Por alguna razón que desborda el presentimiento, el difunto boxeador comentaba que cada vez que boxeaba, sentía que lo hacía el presidente y no él.

Algunos estadistas modernos han actuado y actúan como aquellos reyes que hacían uso de sus bufones para poder ostentar un encanto o un ingenio que no tenían, o bien para ejecutar una perversión que no se atrevían directamente, en las alcobas o en los sótanos de tortura de los palacios.

Lo mismo ocurre cuando esos estadistas sienten deseos inconfesables desde el poder y terminan por hacer uso de otros para que los realicen. Entonces pueden convertirse en espectadores fascinados y orgullosos de lo que hacen sus dobles, que cunden por doquier. Sin embargo, aun ignorando los lactantes recónditos de sus deseos, sus discursos y actos pueden ir más allá del cálculo de su organicidad política y afectar la propia realidad que gobiernan. De este modo, un boxeador venezolano que había conocido la gloria, con el rostro del presidente tatuado en su pecho, y en medio de ese territorio psíquico donde el amor y el odio se tornan irreconocibles, asesinó a su joven pareja para después suicidarse, justo al despertar del vértigo de su propio horror. Luego, algunos seguidores del presidente, ingresarían en la madrugada al cementerio y, profanando la tumba del asesino, arrancaron del pecho de su cadáver la imagen tatuada en la piel, antes de que los gusanos la devoraran.

La acción última de los seguidores justificaba la consideración de que el presidente había adquirido una relevancia mítica de tal magnitud, que debía ser preservado de cualquier corrupción que anidara en la vida o en la muerte, en términos reales o simbólicos. Su mismo gobierno, ya no era producto de una necesidad histórica, social o política, sino de un oscuro mecanismo divino que lo había concebido. Porque el propio presidente había dejado de ser fruto de la razón y las ideas, constituyéndose ahora en el impulso de las creencias sobrenaturales y la fe ciega de las masas. El presidente podía proveer poder a los suyos, pero si por una indeterminada casualidad,  éstos sucumbían en la desgracia fuera de su protectorado mágico, como ocurrió con la vida de ese infeliz boxeador, el presidente quedaría liberado de responsabilidad o culpa,  en las acciones llevadas a cabo por aquel sacrificado y condenado por la mala suerte. La propia justicia administrada en los tribunales, estaba sujeta al absurdo con que se había estructurado el laberinto perverso del Estado. Por alguna razón que desborda el presentimiento, el difunto boxeador comentaba que cada vez que boxeaba, sentía que lo hacía el presidente y no él.

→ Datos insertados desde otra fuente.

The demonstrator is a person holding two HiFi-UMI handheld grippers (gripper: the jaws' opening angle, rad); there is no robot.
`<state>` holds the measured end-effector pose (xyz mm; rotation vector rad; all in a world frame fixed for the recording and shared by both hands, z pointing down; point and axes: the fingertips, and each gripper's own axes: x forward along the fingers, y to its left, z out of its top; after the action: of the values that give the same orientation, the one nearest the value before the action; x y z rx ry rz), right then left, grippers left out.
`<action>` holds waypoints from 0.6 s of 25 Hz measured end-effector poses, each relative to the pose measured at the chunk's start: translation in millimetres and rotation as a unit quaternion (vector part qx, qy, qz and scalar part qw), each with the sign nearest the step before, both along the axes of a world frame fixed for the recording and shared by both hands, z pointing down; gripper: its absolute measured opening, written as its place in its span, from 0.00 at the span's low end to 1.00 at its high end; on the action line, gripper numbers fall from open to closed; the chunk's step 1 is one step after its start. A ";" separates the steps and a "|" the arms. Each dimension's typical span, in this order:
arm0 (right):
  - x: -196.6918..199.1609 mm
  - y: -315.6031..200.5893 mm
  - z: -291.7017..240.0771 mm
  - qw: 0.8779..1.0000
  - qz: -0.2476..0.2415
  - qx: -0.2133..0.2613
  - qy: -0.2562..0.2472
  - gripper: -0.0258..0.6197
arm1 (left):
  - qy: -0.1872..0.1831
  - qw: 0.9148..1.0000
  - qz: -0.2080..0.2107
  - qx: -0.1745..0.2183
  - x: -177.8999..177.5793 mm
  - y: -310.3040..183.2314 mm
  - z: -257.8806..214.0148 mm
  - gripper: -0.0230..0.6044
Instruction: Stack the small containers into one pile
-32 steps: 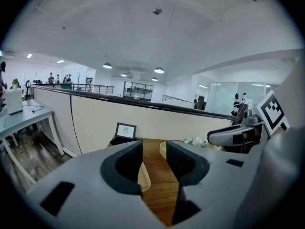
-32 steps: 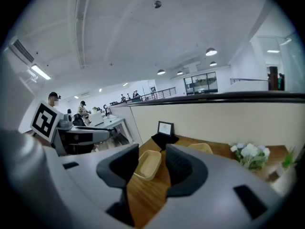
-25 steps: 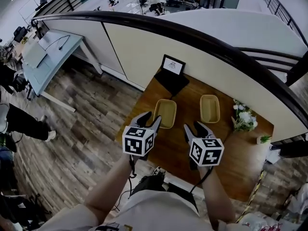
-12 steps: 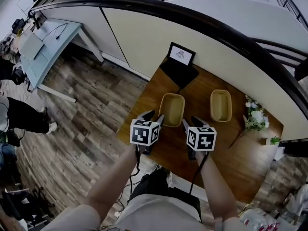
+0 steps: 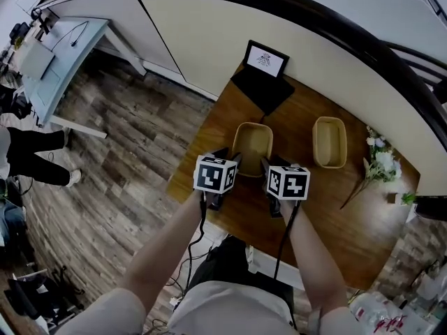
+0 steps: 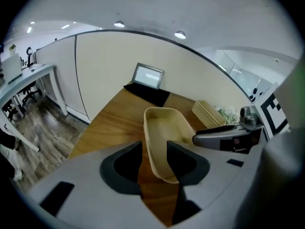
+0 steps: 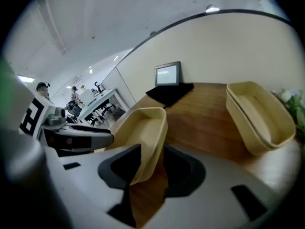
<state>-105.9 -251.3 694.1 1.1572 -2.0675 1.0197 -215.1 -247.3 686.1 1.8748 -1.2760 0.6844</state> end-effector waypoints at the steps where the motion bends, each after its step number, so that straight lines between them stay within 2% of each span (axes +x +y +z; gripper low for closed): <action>1: 0.2 0.2 3.2 1.000 0.000 -0.001 0.002 0.26 | 0.002 1.000 0.002 -0.004 0.6 0.5 3.7 0.30; 3: 0.6 1.4 6.5 1.000 0.003 -0.002 0.000 0.18 | 0.007 1.000 0.011 -0.012 3.4 2.7 8.9 0.26; 4: 0.6 2.0 6.7 1.000 0.005 -0.002 -0.002 0.16 | 0.008 1.000 0.014 -0.014 4.6 3.8 9.8 0.25; 8: 6.0 5.9 0.9 1.000 0.016 -0.001 0.000 0.13 | 0.012 1.000 0.006 -0.005 4.9 7.2 0.9 0.11; 15: 30.7 16.3 -50.8 0.999 0.032 0.038 0.004 0.12 | 0.031 0.999 0.030 0.028 29.1 18.6 -48.6 0.10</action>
<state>-75.2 -235.0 643.3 1.2715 -2.0912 0.9706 -186.0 -228.6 637.6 1.9718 -1.2147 0.6242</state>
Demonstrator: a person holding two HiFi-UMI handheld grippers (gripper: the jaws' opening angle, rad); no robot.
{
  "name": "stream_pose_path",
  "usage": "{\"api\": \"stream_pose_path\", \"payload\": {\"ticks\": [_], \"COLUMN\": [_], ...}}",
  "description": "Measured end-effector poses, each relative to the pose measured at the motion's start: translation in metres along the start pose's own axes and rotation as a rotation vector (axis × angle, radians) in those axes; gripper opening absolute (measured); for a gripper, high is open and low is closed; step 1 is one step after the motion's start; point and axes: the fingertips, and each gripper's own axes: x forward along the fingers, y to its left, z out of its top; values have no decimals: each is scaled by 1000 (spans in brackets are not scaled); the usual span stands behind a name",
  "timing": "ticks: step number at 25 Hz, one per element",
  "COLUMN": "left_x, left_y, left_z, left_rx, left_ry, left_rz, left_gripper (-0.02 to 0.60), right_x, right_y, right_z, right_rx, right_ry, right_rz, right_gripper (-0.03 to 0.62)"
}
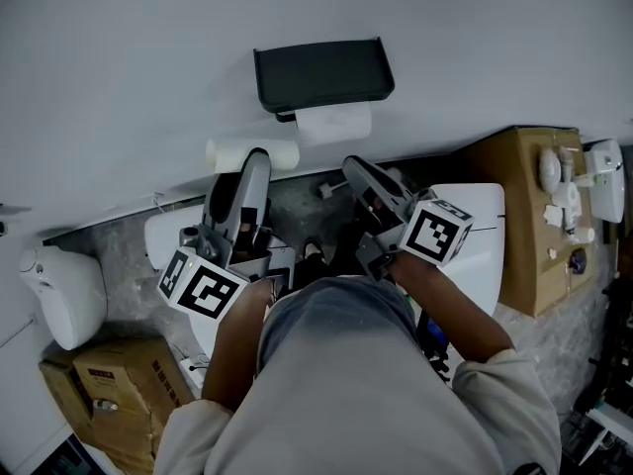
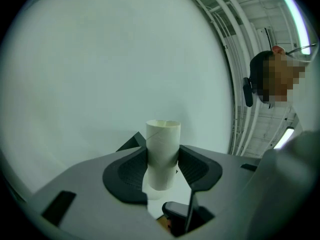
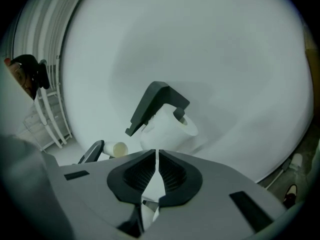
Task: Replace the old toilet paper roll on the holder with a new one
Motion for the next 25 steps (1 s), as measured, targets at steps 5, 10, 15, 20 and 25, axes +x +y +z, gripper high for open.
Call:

Pero no sólo el boxeador lo creía, sino que también la propia fanaticada; y esos objetos de la multiplicación, en el que las sombras y los espectros gustan boxear con nadie: los espejos.

Mas un golpe de dados jamás abolirá el azar, escribió el poeta Stéphane Mallarmé, y el poder mágico y divino del presidente, comenzó a resquebrajarse a pesar del fervor y la resistencia emocional de sus seguidores. No había sido un acto magnicida que lo vulneró; tampoco una invasión imperialista que venció a sus ejércitos; mucho menos, el amor de una mujer que lo conquistó bajo los aguaceros de sus discursos; fue lo más común que acecha a cualquier mortal: una penosa enfermedad. Lo novedoso fue que el acecho se había convertido en hecho, y estaba instalado de manera total en el cuerpo del presidente. Al principio, los seguidores y médicos de cabecera, aseguraban que el intruso sería derrotado por la fortaleza divina del presidente y no por la medicina, también sojuzgada y subyugada ante el poder telúrico y supremo de quien ya se había coronado como dictador. El propio presidente lo creyó así, asegurando públicamente haber vencido al inclemente enemigo que había tomado su cuerpo, pero no su poder sobrenatural. Pero poco tiempo después, el propio presidente tuvo que aceptar la amarga verdad al reconocer lo imposible, y se entregó al combate de la maligna enfermedad, como aquel boxeador que tanto lo había admirado y querido con su rostro tatuado en su pecho.

Entonces, lo impensable condujo a otro de los seguidores del presidente a iniciar un conjuro y sacrificio para liberarlo de la desventura capaz de llevarlo a la finitud. El hombre eligió a su madre anciana, y después de causarle la muerte, la descuartizó en medio de una orgía de sangre para cumplir con lo que según él, Dios le había ordenado como única forma de salvar a su amado presidente.